The expected answer is a verbatim transcription of the lines below, beginning with the first and ending with the line that holds "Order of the", without pictures.

= Beginning of Section =

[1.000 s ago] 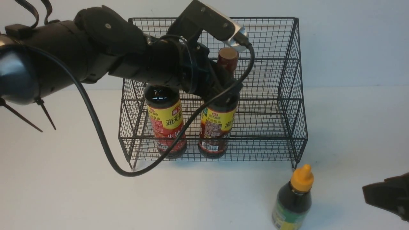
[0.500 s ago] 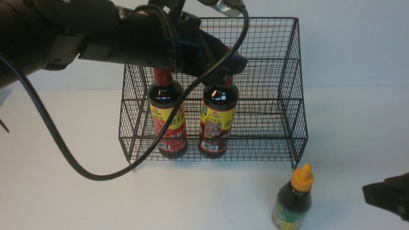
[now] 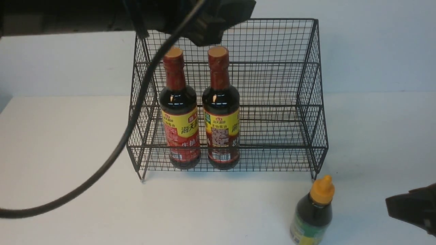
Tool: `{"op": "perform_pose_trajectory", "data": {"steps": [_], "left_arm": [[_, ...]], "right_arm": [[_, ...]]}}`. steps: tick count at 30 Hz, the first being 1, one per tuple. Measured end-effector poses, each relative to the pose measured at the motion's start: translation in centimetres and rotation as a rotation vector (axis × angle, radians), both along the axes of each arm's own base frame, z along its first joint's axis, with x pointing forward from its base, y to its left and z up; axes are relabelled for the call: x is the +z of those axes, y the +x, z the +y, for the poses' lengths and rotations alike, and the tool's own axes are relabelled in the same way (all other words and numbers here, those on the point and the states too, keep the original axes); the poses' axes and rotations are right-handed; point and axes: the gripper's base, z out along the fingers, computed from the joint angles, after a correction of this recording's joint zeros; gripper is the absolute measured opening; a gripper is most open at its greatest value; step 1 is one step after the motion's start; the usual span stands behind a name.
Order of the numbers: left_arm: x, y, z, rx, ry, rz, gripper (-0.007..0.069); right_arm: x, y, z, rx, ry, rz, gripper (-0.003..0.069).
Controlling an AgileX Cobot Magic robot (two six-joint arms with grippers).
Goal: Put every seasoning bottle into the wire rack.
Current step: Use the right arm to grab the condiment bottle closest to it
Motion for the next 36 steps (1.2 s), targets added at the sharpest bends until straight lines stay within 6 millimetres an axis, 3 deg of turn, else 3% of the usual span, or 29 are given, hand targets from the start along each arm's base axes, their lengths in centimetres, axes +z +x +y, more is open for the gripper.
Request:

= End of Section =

→ YOUR SOLUTION:
[1.000 s ago] 
[0.500 s ago] 
[now] 
Tool: `{"op": "perform_pose_trajectory", "data": {"steps": [_], "left_arm": [[_, ...]], "right_arm": [[_, ...]]}}`. steps: tick count at 30 Hz, the first being 1, one per tuple. Measured end-effector poses, each relative to the pose measured at the motion's start: translation in centimetres and rotation as a rotation vector (axis × angle, radians), both along the axes of each arm's own base frame, z along its first joint's axis, with x pointing forward from its base, y to its left and z up; axes are relabelled for the call: x is the +z of those axes, y the +x, z the +y, for the poses' lengths and rotations alike, and the tool's own axes are relabelled in the same way (all other words and numbers here, those on the point and the states too, keep the original axes); the poses' axes and rotations are right-handed; point and axes: the gripper's base, z out along the fingers, computed from the joint angles, after a correction of this recording's joint zeros; gripper is the absolute measured opening; a gripper is most open at its greatest value; step 1 is one step after the motion's start; the usual span stands behind a name.
Order of the numbers: left_arm: x, y, z, rx, ry, rz, gripper (-0.007..0.069); right_arm: x, y, z, rx, ry, rz, gripper (-0.003..0.069).

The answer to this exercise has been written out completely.